» Dataset content:
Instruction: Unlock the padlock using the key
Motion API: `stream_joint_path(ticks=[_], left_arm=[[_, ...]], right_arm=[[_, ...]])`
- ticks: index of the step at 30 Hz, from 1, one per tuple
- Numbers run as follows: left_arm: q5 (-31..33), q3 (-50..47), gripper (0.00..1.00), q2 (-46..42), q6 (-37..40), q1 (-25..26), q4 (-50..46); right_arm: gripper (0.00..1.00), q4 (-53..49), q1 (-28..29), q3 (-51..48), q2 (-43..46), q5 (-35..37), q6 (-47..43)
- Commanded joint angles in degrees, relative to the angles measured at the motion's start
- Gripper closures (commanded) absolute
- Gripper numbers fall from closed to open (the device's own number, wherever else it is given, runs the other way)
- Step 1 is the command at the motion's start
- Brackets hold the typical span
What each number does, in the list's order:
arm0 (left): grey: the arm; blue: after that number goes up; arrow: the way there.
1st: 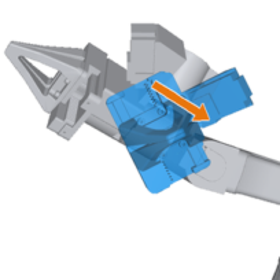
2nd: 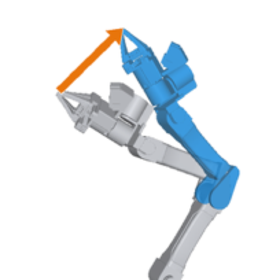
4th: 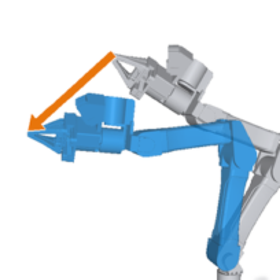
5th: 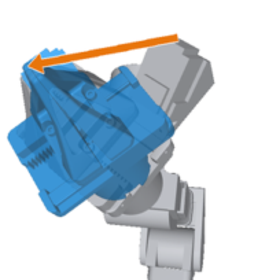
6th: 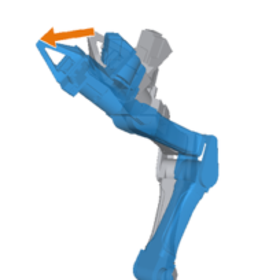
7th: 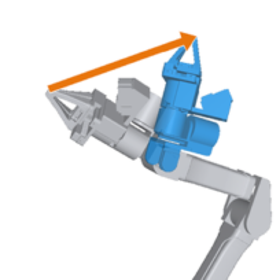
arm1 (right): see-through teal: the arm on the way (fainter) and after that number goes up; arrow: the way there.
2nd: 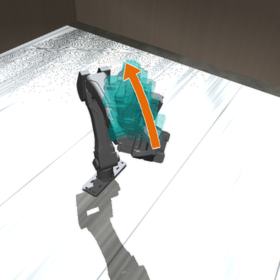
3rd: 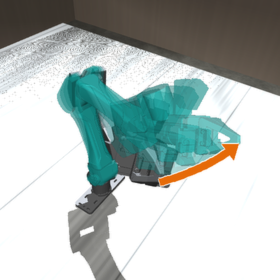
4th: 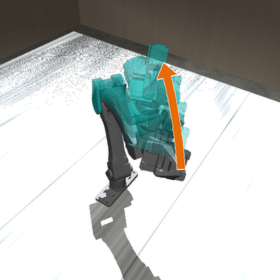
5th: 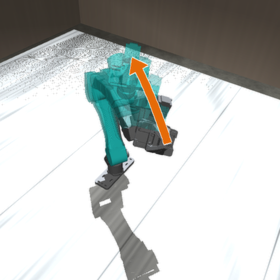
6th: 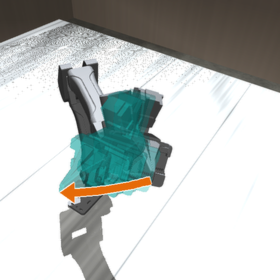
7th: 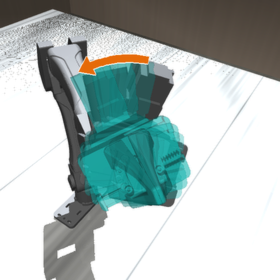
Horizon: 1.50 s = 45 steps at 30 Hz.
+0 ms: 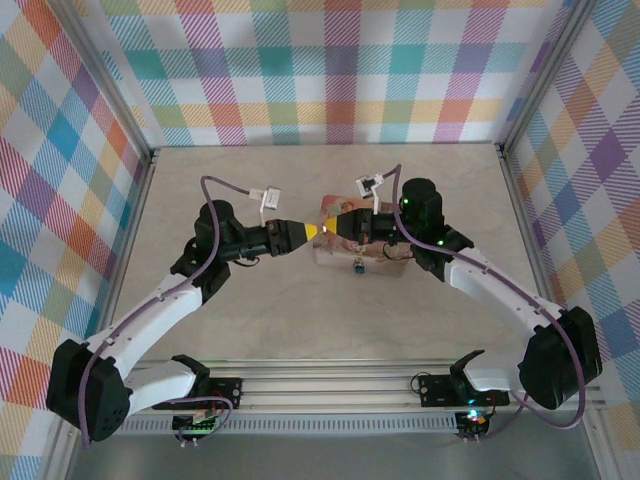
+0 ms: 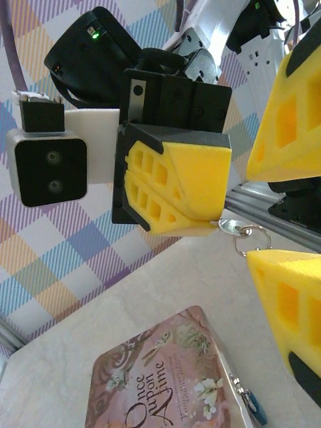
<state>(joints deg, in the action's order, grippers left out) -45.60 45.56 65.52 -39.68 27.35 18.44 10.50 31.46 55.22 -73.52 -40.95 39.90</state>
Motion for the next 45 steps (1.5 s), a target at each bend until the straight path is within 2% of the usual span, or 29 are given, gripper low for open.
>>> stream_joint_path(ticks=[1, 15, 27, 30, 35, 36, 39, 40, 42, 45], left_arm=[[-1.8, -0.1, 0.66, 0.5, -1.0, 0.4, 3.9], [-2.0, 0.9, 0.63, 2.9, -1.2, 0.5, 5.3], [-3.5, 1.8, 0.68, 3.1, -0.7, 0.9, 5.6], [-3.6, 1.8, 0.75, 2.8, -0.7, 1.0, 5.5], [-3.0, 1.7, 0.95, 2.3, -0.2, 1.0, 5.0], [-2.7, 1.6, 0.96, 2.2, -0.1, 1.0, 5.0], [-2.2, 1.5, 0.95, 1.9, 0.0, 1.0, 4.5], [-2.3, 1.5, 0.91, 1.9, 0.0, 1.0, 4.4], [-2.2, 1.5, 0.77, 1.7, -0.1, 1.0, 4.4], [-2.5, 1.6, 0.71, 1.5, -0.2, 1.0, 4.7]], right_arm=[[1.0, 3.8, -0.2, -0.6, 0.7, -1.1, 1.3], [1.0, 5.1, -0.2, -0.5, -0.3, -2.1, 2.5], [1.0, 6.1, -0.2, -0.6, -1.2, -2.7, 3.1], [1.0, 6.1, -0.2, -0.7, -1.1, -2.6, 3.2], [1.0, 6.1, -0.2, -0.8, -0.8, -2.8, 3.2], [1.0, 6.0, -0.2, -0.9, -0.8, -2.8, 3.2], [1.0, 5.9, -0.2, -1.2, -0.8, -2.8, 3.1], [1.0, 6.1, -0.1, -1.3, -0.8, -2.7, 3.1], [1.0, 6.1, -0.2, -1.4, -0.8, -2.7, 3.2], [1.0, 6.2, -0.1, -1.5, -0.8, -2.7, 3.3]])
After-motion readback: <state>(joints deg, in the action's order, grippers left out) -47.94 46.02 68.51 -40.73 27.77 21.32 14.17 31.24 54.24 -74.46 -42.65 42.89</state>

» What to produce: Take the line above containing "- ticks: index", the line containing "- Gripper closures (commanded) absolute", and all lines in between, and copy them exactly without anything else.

» Answer to this exercise:
- ticks: index of the step at 30 Hz, from 1, one per tuple
- Numbers run as follows: left_arm: q5 (-31..33), q3 (-50..47), gripper (0.00..1.00), q2 (-46..42), q6 (-37..40), q1 (-25..26), q4 (-50..46); right_arm: gripper (0.00..1.00), q4 (-53..49), q1 (-28..29), q3 (-51..48), q2 (-43..46), q5 (-35..37), q6 (-47..43)
- Commanded joint angles in degrees, relative to the angles measured at the motion's start
- Gripper closures (commanded) absolute

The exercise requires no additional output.